The law obliges medical schemes to pay the costs of treating prescribed minimum benefit conditions in full. The Supreme Court of Appeal in The Council for Medical Schemes v Genesis Medical Scheme provides a useful reminder of when a party may waive rights conferred by law for their benefit.
The Medical Schemes Act does not expressly provide that scheme members may not waive rights conferred by the Act upon them.
The medical scheme argued that the member, by accepting to be bound by its rules, had contracted out of the obligations imposed on the medical scheme under the statute.
There is a general rule that a person may waive rights conferred by law solely for their benefit. But the rule does not apply where both public as well as individual interests are concerned. It has been established since 1905 that where public as well as individual interests are concerned, public policy requires observance of the statute and the benefits of the provisions cannot be waived by the individual.
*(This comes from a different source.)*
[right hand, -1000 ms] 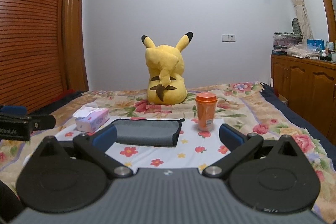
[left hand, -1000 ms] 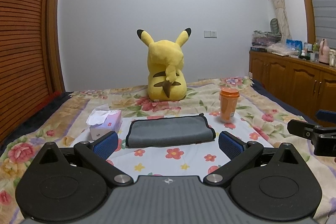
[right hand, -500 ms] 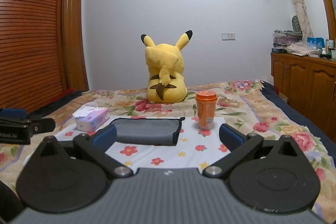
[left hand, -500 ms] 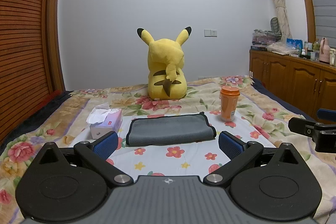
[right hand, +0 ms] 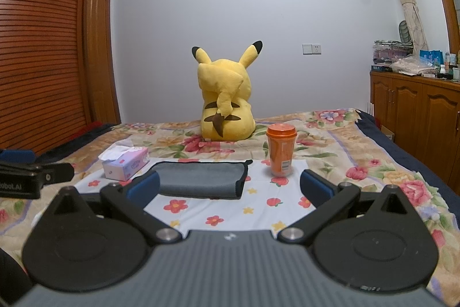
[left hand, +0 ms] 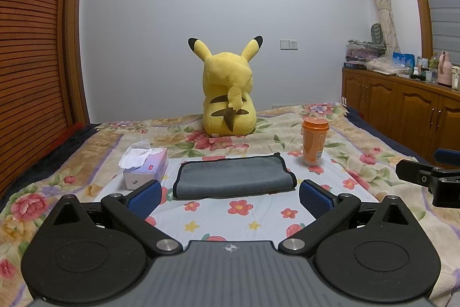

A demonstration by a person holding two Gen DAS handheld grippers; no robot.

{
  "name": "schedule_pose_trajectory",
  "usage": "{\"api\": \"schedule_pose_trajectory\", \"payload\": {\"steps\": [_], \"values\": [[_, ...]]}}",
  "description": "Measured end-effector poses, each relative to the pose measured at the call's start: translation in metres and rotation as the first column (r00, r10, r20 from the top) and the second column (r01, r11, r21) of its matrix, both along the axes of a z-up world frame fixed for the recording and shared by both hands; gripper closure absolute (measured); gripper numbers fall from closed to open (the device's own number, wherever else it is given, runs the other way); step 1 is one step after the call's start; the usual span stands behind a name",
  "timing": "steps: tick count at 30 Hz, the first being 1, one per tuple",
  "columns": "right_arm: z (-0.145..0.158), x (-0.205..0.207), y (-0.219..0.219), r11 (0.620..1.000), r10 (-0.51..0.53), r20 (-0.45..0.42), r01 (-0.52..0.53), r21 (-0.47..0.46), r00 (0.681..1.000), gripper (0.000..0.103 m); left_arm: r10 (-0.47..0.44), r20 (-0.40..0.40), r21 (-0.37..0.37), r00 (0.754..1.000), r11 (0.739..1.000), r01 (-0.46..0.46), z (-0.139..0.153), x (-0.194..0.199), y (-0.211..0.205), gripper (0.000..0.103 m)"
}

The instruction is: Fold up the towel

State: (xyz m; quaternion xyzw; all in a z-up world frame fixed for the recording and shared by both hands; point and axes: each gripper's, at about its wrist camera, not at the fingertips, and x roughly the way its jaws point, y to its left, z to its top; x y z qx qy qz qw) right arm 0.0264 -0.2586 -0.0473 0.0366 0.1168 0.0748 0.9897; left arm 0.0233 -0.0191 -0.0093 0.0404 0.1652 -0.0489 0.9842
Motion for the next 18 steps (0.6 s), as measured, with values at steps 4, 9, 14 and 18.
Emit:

The Medical Schemes Act has as its goal the obligation of a medical scheme to provide a prescribed level of treatment for all its members suffering from prescribed minimum benefit conditions, whether obtained from the private or public sector. That, said the court, is clearly a matter involving the public interest and in respect of which public policy requires compliance by medical schemes.
The relationship between a medical scheme and its members is not governed solely by the scheme’s rules but primarily by the obligations imposed by statute upon medical schemes.
The court approved of the approach adopted by the Supreme Court of England in saying that it can no longer be treated as axiomatic that in the absence of explicit language the courts will permit contracting out of the provisions of an act of parliament where the act, although silent as to the possibility of contracting out, nevertheless has manifestly been passed for the protection of a class of persons who do not negotiate from a position of equal strength, and for whose well-being there is a public as well as private interest.
The relationship between a medical scheme and its members is not governed solely by the scheme’s rules but primarily by the obligations imposed by statute upon medical schemes. Those obligations cannot be evaded by a medical scheme purporting to contract with its members and prescribing rules that have a contrary effect.
Recent legislation such as the Consumer Protection Act and the Protection of Personal Information Act now expressly prohibits the contracting out of or waiver of certain consumer protection under that legislation.